WORK TO BE COMPLETED
Give back the entire listing below, unaltered.

SUPPLIED INFORMATION
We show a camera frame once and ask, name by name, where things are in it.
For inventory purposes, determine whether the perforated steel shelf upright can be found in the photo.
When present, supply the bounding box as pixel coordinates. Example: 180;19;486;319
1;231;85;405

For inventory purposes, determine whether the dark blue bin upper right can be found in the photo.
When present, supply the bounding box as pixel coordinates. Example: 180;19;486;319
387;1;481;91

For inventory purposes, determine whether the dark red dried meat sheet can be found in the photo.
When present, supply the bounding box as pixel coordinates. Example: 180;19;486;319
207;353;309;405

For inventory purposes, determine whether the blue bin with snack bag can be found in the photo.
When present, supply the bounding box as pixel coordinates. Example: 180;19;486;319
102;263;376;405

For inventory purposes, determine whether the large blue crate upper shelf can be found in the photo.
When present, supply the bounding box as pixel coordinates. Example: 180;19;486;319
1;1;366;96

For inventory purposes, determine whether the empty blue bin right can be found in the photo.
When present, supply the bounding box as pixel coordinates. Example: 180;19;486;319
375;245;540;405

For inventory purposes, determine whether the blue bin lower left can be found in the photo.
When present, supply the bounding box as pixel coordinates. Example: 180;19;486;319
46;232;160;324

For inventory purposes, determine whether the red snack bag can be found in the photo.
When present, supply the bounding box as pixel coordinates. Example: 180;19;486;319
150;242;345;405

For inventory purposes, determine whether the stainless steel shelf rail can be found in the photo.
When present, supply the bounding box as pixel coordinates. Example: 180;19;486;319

YOUR RESPONSE
We show a camera frame once and ask, name by name, where things are in it.
For inventory purposes, determine whether the perforated steel shelf upright can be found in the photo.
When present, supply the bounding box as pixel coordinates. Example: 180;19;486;319
1;231;85;405

For inventory purposes, determine whether the dark blue bin upper right can be found in the photo.
When present, supply the bounding box as pixel coordinates. Example: 180;19;486;319
387;1;481;91

For inventory purposes, determine whether the dark red dried meat sheet can be found in the photo.
When present, supply the bounding box as pixel coordinates. Example: 180;19;486;319
207;353;309;405

For inventory purposes, determine whether the blue bin with snack bag can be found in the photo.
When present, supply the bounding box as pixel coordinates. Example: 180;19;486;319
102;263;376;405

For inventory purposes, determine whether the large blue crate upper shelf can be found in the photo.
When present, supply the bounding box as pixel coordinates. Example: 180;19;486;319
1;1;366;96

For inventory purposes, determine whether the empty blue bin right can be found in the photo.
When present, supply the bounding box as pixel coordinates. Example: 180;19;486;319
375;245;540;405

For inventory purposes, determine whether the blue bin lower left can be found in the photo.
When present, supply the bounding box as pixel coordinates. Example: 180;19;486;319
46;232;160;324

For inventory purposes, determine whether the red snack bag can be found in the photo.
When present, supply the bounding box as pixel coordinates. Example: 180;19;486;319
150;242;345;405

For inventory purposes, determine whether the stainless steel shelf rail can be found in the photo.
When present, supply the bounding box as pixel coordinates. Example: 180;19;486;319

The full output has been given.